■ **Stored data**:
★ ★ ★ ★ ★ ★ ★

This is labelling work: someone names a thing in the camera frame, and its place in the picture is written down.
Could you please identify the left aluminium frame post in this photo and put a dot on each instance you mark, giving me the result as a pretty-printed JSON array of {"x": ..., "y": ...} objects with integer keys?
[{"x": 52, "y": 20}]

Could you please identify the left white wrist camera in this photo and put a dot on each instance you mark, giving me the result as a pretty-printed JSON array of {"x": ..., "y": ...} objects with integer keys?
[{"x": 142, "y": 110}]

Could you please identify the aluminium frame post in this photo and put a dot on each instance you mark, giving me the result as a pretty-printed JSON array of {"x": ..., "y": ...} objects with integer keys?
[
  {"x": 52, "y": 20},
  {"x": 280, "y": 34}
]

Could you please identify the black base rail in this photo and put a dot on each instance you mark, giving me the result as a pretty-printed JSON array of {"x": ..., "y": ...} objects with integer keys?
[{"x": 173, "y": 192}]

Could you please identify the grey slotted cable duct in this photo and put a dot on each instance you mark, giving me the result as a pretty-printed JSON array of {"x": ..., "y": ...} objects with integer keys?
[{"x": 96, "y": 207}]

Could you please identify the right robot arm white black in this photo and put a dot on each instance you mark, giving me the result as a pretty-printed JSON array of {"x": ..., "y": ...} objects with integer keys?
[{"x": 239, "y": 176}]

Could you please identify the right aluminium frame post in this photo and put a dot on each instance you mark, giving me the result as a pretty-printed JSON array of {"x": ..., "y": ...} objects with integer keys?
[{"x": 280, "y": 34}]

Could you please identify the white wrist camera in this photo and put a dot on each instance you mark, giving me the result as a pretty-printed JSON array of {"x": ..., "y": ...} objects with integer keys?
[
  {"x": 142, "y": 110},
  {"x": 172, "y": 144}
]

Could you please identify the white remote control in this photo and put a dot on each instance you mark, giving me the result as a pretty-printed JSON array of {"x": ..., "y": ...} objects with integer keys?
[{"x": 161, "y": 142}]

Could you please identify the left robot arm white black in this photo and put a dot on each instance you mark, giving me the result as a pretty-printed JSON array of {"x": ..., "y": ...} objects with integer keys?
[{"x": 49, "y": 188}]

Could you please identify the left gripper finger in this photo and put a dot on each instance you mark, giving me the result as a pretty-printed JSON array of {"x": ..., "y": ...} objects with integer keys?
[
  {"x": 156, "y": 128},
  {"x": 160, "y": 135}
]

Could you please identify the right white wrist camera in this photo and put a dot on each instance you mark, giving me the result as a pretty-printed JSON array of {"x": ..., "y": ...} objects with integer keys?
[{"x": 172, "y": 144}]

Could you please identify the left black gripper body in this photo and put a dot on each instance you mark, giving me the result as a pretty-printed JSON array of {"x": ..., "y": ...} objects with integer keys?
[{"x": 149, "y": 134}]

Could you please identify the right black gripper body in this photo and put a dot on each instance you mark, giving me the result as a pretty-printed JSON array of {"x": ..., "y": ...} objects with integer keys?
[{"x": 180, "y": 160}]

★ ★ ★ ★ ★ ★ ★

■ **Directions for this task**: Without leaving anything out, repeat every entry shown above.

■ **Final answer**:
This is labelling work: someone names a thing in the camera frame, and its place in the picture is written down.
Could you please identify the left aluminium frame post in this photo and put a dot on each instance you mark, giving me the result as a pretty-printed JSON array of {"x": ..., "y": ...} objects with integer keys?
[{"x": 52, "y": 20}]

Could you please identify the left white wrist camera in this photo and put a dot on each instance you mark, giving me the result as a pretty-printed JSON array of {"x": ..., "y": ...} objects with integer keys?
[{"x": 142, "y": 110}]

Could you please identify the aluminium frame post in this photo and put a dot on each instance you mark, giving me the result as a pretty-printed JSON array of {"x": ..., "y": ...} objects with integer keys?
[
  {"x": 52, "y": 20},
  {"x": 280, "y": 34}
]

Could you please identify the black base rail in this photo and put a dot on each instance you mark, giving me the result as a pretty-printed JSON array of {"x": ..., "y": ...} objects with integer keys?
[{"x": 173, "y": 192}]

Could you please identify the grey slotted cable duct in this photo and put a dot on each instance you mark, giving me the result as a pretty-printed JSON array of {"x": ..., "y": ...} objects with integer keys?
[{"x": 96, "y": 207}]

Could you please identify the right robot arm white black in this photo and put a dot on each instance you mark, giving me the result as a pretty-printed JSON array of {"x": ..., "y": ...} objects with integer keys?
[{"x": 239, "y": 176}]

Could you please identify the right aluminium frame post in this photo and put a dot on each instance you mark, giving me the result as a pretty-printed JSON array of {"x": ..., "y": ...} objects with integer keys?
[{"x": 280, "y": 34}]

Could you please identify the white wrist camera in this photo and put a dot on each instance you mark, giving me the result as a pretty-printed JSON array of {"x": ..., "y": ...} objects with integer keys?
[
  {"x": 142, "y": 110},
  {"x": 172, "y": 144}
]

Could you please identify the white remote control in this photo and put a dot on each instance you mark, giving me the result as a pretty-printed JSON array of {"x": ..., "y": ...} objects with integer keys?
[{"x": 161, "y": 142}]

Could you please identify the left robot arm white black in this photo and put a dot on each instance you mark, giving me the result as a pretty-printed JSON array of {"x": ..., "y": ...} objects with integer keys?
[{"x": 49, "y": 188}]

Could you please identify the left gripper finger in this photo and put a dot on each instance you mark, giving me the result as a pretty-printed JSON array of {"x": ..., "y": ...} objects with integer keys?
[
  {"x": 156, "y": 128},
  {"x": 160, "y": 135}
]

Could you please identify the right white wrist camera in this photo and put a dot on each instance you mark, giving me the result as a pretty-printed JSON array of {"x": ..., "y": ...} objects with integer keys?
[{"x": 172, "y": 144}]

Could you please identify the left black gripper body in this photo and put a dot on each instance you mark, giving me the result as a pretty-printed JSON array of {"x": ..., "y": ...} objects with integer keys?
[{"x": 149, "y": 134}]

Could you please identify the right black gripper body in this photo and put a dot on each instance you mark, giving me the result as a pretty-printed JSON array of {"x": ..., "y": ...} objects with integer keys?
[{"x": 180, "y": 160}]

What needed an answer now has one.